**Problem statement:**
The entries below contain a line with "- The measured" and a line with "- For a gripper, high". Retype exactly everything from the first down to the second, both included, and nothing else.

**Task material:**
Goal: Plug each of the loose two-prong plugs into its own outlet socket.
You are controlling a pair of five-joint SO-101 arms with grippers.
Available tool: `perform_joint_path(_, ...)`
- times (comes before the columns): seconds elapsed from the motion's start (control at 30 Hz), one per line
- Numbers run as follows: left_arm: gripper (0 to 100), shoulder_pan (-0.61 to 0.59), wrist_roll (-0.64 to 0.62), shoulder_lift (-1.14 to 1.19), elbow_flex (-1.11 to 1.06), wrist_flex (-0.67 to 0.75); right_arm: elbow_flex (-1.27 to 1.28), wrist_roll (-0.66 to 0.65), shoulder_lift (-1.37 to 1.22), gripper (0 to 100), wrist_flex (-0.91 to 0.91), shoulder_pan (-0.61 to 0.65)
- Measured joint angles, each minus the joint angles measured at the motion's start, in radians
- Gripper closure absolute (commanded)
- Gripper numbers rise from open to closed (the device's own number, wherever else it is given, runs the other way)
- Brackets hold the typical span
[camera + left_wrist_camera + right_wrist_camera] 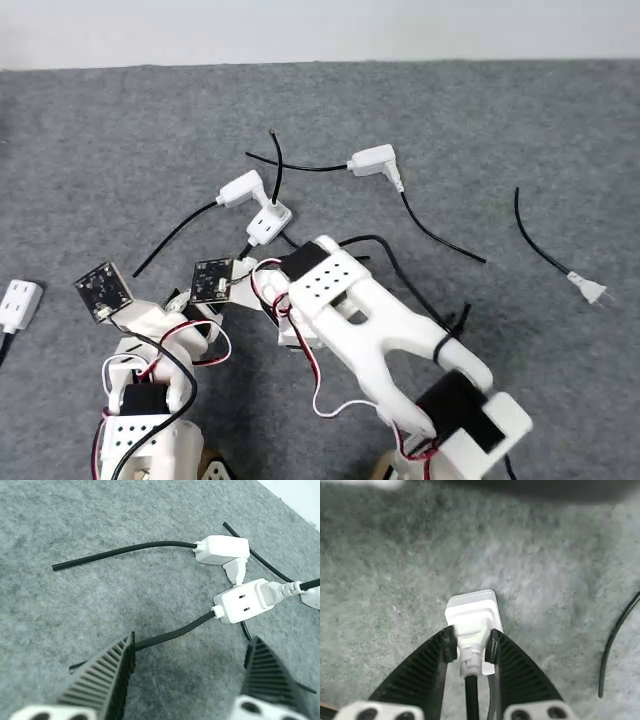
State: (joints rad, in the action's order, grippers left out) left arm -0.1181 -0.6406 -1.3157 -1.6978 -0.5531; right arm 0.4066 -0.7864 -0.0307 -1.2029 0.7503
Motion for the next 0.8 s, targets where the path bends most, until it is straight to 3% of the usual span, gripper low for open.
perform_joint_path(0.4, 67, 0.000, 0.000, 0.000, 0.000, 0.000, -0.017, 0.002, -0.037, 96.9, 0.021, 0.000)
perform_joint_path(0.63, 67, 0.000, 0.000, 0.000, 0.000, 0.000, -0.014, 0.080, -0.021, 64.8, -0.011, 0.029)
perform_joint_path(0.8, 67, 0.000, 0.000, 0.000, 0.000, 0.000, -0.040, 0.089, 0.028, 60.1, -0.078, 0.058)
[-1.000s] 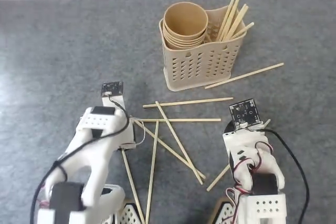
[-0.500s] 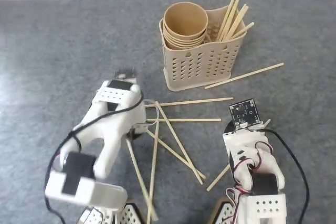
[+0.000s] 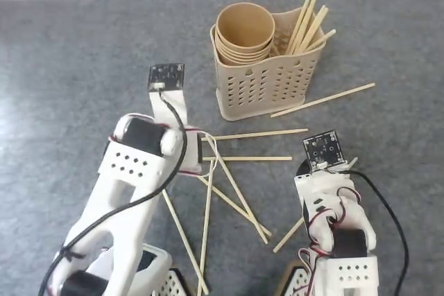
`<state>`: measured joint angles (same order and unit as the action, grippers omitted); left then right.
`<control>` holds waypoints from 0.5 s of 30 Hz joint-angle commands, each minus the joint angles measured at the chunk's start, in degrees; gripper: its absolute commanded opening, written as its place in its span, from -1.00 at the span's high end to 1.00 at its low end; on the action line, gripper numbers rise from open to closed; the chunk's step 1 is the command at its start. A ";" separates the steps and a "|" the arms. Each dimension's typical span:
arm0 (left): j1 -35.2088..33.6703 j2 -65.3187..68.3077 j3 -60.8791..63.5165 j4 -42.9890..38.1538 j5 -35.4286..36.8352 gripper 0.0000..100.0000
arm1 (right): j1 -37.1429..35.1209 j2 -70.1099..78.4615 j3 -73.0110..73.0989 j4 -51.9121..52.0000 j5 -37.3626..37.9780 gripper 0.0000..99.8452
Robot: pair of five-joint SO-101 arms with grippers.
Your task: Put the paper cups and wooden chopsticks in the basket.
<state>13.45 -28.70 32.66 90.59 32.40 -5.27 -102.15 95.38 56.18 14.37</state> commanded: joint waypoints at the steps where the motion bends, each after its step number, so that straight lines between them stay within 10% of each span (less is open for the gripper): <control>1: -4.75 1.58 1.89 -1.58 0.79 0.90 | -0.31 0.04 1.14 -0.75 0.70 0.99; 9: -8.00 10.37 8.66 -10.11 0.79 0.47 | -0.31 0.04 1.14 -0.75 0.70 0.99; 15: -8.53 15.65 13.23 -13.45 0.70 0.62 | -0.31 0.04 1.14 -0.84 0.70 0.99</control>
<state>5.89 -14.20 45.93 78.64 32.48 -5.27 -102.15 95.38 56.18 14.37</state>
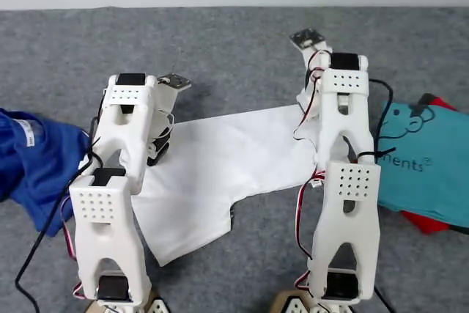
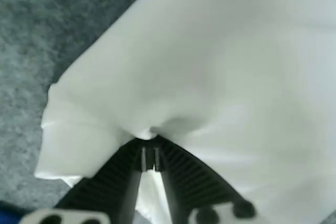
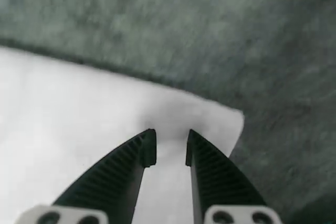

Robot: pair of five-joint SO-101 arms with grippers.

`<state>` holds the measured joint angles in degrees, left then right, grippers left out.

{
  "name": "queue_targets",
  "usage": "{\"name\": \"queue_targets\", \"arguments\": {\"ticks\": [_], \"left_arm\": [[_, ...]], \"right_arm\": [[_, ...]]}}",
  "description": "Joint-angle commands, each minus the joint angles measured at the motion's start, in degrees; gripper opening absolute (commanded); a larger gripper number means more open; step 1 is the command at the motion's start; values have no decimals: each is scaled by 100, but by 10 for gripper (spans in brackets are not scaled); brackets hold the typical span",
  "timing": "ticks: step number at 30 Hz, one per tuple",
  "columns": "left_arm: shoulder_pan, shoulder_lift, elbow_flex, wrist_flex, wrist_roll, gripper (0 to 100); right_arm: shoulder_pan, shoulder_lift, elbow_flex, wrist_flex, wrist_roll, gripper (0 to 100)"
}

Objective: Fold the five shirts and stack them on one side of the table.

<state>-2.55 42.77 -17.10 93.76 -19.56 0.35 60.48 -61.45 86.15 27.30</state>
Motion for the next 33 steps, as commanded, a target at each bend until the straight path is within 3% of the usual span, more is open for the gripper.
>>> {"name": "queue_targets", "arguments": {"ticks": [1, 6, 16, 24, 33], "left_arm": [[53, 290, 31, -79, 18, 6], [53, 290, 31, -79, 9, 6], [53, 290, 31, -97, 9, 6], [53, 281, 31, -105, 9, 6], [53, 290, 31, -105, 9, 6]], "right_arm": [[-84, -40, -624, -207, -44, 102], [-84, -31, -809, -224, 105, 102], [-110, -242, -1495, 1684, 123, 102], [13, 119, -519, 910, 123, 102], [-22, 673, -1284, -400, 158, 101]]}}
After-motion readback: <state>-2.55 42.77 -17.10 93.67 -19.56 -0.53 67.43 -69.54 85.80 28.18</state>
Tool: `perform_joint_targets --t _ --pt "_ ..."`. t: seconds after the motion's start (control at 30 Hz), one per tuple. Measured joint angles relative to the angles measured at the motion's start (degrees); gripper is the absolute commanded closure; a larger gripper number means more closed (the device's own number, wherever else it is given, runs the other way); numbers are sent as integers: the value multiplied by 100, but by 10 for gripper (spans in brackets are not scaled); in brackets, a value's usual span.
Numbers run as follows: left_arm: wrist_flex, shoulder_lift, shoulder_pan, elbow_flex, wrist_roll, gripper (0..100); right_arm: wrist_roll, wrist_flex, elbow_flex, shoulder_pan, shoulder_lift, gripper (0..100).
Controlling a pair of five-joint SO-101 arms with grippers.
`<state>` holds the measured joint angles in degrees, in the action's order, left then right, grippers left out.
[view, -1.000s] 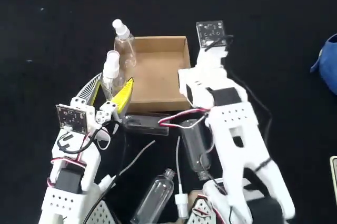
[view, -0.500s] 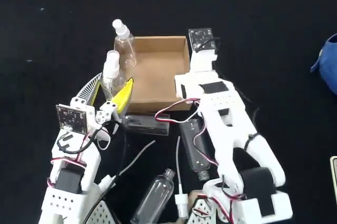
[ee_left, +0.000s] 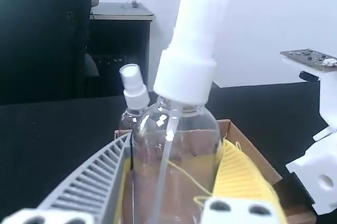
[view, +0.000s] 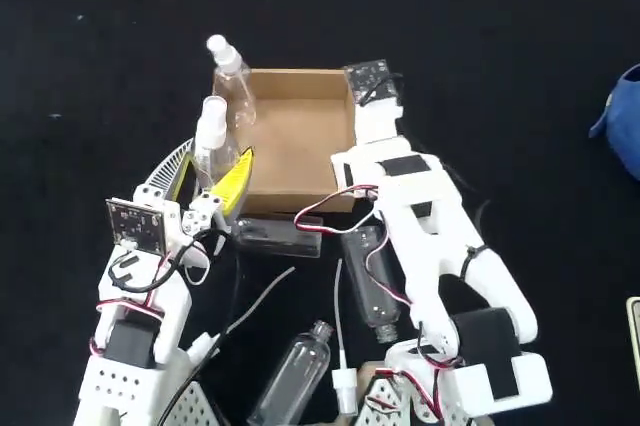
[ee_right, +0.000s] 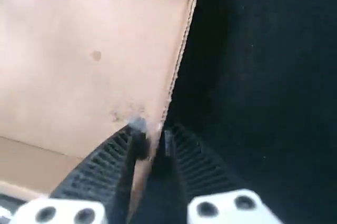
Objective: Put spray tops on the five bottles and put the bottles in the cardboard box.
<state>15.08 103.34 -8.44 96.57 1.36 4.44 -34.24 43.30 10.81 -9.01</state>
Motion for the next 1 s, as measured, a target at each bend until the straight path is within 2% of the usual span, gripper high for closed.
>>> perform_joint_targets --t 0.53,1.0 --pt "0 0 0 0 0 970 352 0 0 -158 0 981" --pt "0 0 0 0 0 970 360 -26 0 -141 0 981"
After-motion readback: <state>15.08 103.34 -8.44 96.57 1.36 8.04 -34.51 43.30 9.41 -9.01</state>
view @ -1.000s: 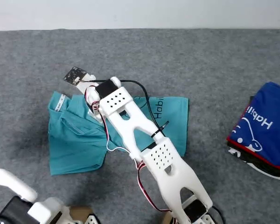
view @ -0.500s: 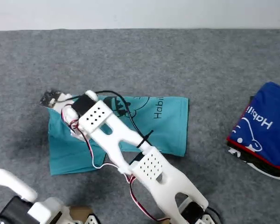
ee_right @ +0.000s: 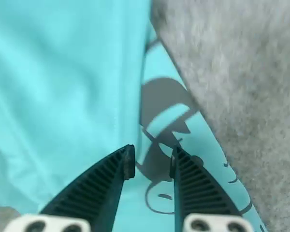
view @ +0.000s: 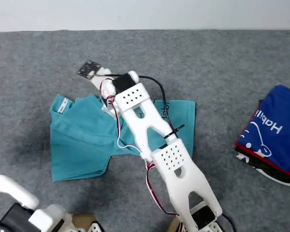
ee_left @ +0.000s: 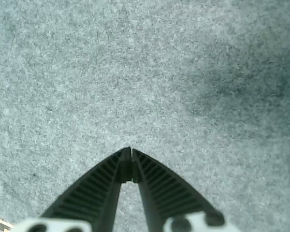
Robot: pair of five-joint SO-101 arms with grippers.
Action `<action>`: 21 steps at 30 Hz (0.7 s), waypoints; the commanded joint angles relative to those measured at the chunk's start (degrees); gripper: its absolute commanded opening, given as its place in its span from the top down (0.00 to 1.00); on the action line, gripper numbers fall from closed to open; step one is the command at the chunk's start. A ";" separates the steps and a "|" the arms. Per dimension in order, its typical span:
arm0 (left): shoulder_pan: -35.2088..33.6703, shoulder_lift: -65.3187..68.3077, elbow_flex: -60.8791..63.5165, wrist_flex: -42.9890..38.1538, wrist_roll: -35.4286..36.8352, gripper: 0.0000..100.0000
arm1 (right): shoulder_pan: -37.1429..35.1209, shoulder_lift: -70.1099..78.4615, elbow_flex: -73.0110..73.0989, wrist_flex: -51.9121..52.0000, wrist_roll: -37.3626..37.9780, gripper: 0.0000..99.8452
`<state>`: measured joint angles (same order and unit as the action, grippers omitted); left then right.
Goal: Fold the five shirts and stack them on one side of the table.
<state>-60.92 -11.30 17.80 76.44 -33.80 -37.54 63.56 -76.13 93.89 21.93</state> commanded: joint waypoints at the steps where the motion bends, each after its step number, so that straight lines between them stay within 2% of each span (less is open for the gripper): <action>1: 0.26 -2.11 -0.40 -0.97 0.26 1.00 | -3.65 -1.98 -4.66 2.33 0.44 0.87; 8: 0.26 -2.37 -0.40 -0.97 0.26 1.00 | -9.89 -1.80 -4.57 5.23 0.35 0.87; 16: 0.26 -2.20 -0.22 -0.97 0.26 1.00 | -10.86 5.67 -4.92 -7.34 0.44 0.87; 21: 0.18 -2.37 -0.22 -0.97 0.18 1.00 | -15.34 7.43 -5.01 -6.73 0.44 0.87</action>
<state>-60.92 -11.30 17.80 76.44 -33.80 -49.49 71.74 -78.07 86.86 22.02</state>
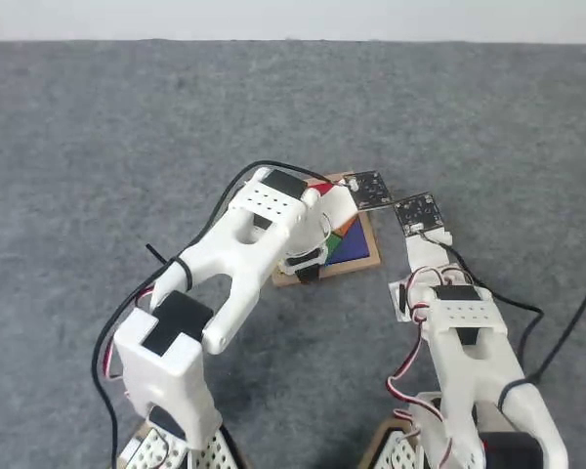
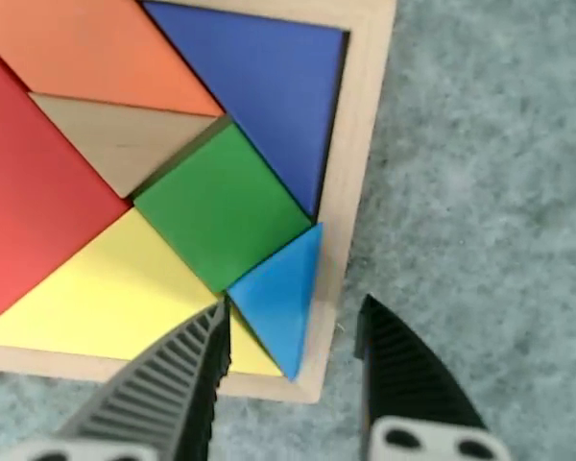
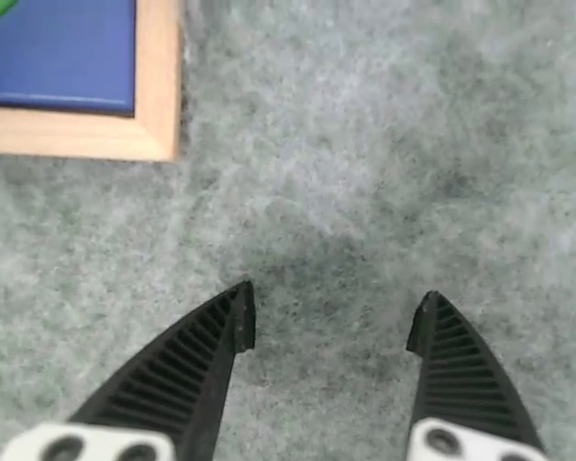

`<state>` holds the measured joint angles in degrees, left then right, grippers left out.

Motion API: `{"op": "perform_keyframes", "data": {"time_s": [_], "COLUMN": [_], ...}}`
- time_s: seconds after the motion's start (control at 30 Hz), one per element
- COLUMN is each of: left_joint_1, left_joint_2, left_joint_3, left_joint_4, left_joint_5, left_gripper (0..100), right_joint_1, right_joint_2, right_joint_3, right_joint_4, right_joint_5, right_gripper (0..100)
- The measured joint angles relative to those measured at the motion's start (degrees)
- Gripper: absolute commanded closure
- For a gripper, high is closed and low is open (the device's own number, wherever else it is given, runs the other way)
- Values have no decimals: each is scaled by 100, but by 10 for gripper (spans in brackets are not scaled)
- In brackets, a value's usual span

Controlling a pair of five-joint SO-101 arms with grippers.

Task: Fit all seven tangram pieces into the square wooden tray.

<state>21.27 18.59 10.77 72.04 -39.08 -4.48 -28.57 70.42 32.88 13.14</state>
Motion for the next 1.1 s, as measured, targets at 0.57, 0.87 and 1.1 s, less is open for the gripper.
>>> {"op": "perform_keyframes", "data": {"time_s": [0.57,0.87,1.1], "left_joint_1": [-519,-1187,-1556], "left_joint_2": [-343,-1925,-4220], "left_joint_3": [-185,-202,1424], "left_joint_4": [88,-352,-1152], "left_joint_5": [299,2145,2884], "left_gripper": [778,850,988], "right_joint_1": [0,413,941], "right_joint_2": [-70,-976,-3191], "right_joint_3": [-18,70,448], "right_joint_4": [-44,229,1178], "right_joint_5": [0,-211,-352], "right_gripper": [732,985,983]}}
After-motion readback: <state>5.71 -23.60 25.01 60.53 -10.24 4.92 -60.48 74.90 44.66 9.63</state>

**Your response:**
- The measured joint angles relative to those measured at the motion's start (degrees)
- Gripper: absolute commanded closure
- For a gripper, high is closed and low is open (the device's own number, wherever else it is given, runs the other way)

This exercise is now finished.